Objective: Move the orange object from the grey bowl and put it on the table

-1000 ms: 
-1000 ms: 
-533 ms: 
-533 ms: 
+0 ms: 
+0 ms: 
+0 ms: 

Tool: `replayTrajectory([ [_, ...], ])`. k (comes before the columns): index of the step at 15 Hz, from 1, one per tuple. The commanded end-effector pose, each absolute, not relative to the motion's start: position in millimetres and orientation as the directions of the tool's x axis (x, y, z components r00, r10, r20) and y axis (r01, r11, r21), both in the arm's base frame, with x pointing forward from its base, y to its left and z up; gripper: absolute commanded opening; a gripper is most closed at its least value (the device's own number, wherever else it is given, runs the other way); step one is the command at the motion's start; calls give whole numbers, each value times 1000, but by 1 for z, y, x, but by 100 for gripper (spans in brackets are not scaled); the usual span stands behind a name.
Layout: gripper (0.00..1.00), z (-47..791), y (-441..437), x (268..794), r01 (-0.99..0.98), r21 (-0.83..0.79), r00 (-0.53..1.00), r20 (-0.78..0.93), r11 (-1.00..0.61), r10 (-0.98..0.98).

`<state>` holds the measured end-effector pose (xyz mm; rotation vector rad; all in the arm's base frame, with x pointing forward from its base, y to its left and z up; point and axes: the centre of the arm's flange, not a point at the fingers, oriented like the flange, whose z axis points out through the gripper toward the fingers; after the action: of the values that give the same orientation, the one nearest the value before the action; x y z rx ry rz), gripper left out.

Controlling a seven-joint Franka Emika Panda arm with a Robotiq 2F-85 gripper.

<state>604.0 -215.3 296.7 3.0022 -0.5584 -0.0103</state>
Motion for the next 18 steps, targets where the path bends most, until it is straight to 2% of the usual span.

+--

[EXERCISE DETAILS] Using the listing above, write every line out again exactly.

[RESPONSE TO THIS EXERCISE]
Objective: Move the orange object from the grey bowl and put it on the table

-1000 ms: 
-1000 ms: 
-533 ms: 
-533 ms: 
+0 ms: 
+0 ms: 
+0 ms: 

Tool: `replayTrajectory([ [_, ...], ])`. k (comes before the columns): index of the step at 15 Hz, from 1, one per tuple. The commanded end-effector pose, each absolute, not relative to the motion's start: position in millimetres and orientation as the directions of the tool's x axis (x, y, z components r00, r10, r20) and y axis (r01, r11, r21), both in the arm's base frame, with x pointing forward from its base, y to its left and z up; gripper: absolute commanded opening; a gripper is most closed at its least value (the device's own number, wherever else it is given, runs the other way); step one is the command at the motion's start; calls give whole numbers, each value times 1000, but by 1 for z, y, x, but by 100 for gripper (spans in brackets are not scaled); the usual span stands behind a name.
Layout: gripper (0.00..1.00), z (-47..791), y (-441..437), x (268..794), r01 (-0.99..0.98), r21 (-0.83..0.79), r00 (-0.53..1.00), r20 (-0.78..0.93), r11 (-1.00..0.61), r10 (-0.98..0.98).

`<state>` holds the measured end-effector pose (xyz mm; rotation vector rad; all in the arm's base frame, with x pointing forward from its base, y to its left and z up; point and axes: the centre of the arm's flange, not a point at the fingers, oriented like the flange, whose z axis points out through the gripper toward the fingers; after the action: of the values that give the same orientation, the one nearest the value before the action; x y z rx ry rz), gripper left out.

Controlling a seven-joint Franka Emika Panda arm with a Robotiq 2F-85 gripper.

<state>604.0 -215.3 296.7 3.0022 -0.5584 -0.0103</state>
Motion for the next 18 steps, targets where the path bends most, until it is straight to 2% of the usual span.

This finishes the output for the exercise.